UNCUT

“THERE ARE SO MANY MISCONCEPTIONS ABOUT THIS BAND…”

“THERE is no such thing as a ‘definitive’ history of The Cure,” laughs Robert Smith. “There are facts and figures, but each one of us has completely different memories about what’s happened. We were talking about a show from last week and each one of us had a completely different version of events. None of them are invalid. Obviously to me, there’s only one true story and that’s mine!”

The story of The Cure is entering its latest, remarkable chapter. It has already been a long, strange trip from the pubs of Crawley to becoming one of British rock’s most enduring and fascinating musical institutions – accompanied on that journey by an uncanny bestiary of love cats, cannibal spiders and hungry ghosts. Now Smith is finally readying himself with the business of ‘Live From The Moon’ – the working title, that is, of the band’s first new album of studio material in over a decade. The record has reportedly been shaped by the trauma of Smith losing his mother, father and brother in recent years. Comparing it to the band’s notoriously extreme 1982 opus, Pornography, Smith describes the new material as “merciless”.

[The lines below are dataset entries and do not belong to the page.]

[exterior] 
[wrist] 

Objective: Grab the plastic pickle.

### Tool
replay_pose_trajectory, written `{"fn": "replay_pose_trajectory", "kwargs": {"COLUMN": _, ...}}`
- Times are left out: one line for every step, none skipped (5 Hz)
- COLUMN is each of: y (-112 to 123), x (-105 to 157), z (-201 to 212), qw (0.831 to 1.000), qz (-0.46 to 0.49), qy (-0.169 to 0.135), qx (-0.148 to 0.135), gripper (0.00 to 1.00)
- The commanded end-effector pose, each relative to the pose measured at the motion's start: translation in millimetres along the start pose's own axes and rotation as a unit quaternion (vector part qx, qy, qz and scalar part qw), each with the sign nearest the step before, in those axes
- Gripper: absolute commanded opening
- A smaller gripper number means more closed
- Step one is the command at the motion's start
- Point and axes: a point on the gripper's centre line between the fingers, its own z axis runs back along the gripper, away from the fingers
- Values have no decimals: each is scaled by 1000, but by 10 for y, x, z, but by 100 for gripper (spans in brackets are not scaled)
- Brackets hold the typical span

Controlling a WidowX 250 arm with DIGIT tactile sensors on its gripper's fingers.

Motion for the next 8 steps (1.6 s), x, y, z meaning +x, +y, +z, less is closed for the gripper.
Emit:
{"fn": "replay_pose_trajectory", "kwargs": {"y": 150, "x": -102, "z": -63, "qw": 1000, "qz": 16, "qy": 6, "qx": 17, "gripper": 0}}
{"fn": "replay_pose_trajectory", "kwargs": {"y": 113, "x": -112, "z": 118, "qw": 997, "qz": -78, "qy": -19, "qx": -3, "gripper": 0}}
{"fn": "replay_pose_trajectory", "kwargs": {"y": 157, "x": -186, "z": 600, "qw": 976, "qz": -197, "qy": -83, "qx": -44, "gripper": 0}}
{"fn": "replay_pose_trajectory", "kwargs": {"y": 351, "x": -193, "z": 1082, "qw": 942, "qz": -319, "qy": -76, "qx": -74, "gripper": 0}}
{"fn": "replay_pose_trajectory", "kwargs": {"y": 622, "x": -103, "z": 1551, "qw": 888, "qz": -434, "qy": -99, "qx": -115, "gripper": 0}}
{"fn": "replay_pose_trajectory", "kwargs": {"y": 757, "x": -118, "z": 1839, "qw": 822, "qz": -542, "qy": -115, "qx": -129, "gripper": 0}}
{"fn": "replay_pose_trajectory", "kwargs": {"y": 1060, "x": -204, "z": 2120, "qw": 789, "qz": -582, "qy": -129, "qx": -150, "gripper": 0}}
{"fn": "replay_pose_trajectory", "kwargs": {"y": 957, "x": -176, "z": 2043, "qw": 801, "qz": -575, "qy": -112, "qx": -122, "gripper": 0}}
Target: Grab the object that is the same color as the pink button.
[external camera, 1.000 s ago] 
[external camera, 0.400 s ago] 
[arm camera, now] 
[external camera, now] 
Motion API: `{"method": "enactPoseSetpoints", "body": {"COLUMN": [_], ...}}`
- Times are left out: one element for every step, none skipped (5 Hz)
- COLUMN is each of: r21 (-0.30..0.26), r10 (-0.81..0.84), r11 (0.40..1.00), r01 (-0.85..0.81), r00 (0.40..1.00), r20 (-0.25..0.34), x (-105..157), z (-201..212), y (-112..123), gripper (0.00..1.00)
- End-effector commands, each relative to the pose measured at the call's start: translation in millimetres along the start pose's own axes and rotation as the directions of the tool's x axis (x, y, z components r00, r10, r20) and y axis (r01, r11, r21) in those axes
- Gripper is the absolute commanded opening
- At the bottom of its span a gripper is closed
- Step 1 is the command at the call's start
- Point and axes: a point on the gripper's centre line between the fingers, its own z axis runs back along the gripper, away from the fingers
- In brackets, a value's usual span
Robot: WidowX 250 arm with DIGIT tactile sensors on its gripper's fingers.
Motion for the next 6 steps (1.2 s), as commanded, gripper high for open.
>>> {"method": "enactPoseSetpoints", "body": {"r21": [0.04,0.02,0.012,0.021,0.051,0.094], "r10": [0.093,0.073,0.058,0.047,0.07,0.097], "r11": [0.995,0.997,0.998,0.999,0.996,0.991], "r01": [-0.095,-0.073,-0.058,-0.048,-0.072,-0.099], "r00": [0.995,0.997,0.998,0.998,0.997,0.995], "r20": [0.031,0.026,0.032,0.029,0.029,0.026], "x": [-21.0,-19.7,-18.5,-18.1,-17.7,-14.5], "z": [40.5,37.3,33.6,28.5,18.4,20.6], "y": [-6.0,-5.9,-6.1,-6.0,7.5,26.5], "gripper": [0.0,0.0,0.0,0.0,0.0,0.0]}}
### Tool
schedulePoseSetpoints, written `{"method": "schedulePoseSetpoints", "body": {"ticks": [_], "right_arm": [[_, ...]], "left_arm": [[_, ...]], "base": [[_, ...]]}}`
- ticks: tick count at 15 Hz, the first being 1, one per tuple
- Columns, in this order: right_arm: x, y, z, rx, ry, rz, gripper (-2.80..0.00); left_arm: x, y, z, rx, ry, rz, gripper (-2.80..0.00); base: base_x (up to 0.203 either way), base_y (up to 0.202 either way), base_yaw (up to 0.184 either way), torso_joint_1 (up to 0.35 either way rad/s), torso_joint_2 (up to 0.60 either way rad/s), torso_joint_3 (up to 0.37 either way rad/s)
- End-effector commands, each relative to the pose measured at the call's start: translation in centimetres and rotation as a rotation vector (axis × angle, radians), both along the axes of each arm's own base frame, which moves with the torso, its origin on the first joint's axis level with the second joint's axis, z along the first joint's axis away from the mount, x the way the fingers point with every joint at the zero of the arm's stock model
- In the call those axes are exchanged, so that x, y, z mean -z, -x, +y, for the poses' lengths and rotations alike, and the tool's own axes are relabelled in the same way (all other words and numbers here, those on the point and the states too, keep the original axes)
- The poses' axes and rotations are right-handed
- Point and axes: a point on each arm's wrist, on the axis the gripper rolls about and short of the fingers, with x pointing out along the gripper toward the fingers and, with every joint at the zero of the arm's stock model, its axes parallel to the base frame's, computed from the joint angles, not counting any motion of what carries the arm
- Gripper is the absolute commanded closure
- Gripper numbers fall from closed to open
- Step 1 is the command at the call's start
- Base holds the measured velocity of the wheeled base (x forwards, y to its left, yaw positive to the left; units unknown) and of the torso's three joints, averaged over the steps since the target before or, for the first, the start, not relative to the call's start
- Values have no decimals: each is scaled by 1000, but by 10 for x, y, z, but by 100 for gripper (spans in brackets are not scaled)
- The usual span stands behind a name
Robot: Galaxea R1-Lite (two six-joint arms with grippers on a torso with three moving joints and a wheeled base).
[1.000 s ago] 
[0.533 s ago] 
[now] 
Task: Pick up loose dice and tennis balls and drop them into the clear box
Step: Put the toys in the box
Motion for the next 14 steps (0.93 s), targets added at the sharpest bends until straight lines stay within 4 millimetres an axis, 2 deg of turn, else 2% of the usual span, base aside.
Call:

First, though, there are more immediate matters to attend to. For the last year, The Cure have been enjoying an extended period of 40th-anniversary celebrations. These began with Smith curating 2018’s Meltdown Festival at London’s Southbank – with The Cure delivering a special “Curætion-25” show – followed by a show at Hyde Park last summer in front of 65,000 fans. These festivities culminated with a triumphant headline appearance at this year’s Glastonbury festival – a mammoth celebration of the band’s singular legacy, full of unexpected joy and even levity, where Smith could be witnessed jiggling unselfconsciously across the stage during “Why Can’t I Be You?”, inviting the crowd to indulge him in a prolonged jazzy scat during “The Caterpillar” and giggling arm-in-arm with the rest of the band during a closing “Boys Don’t Cry”.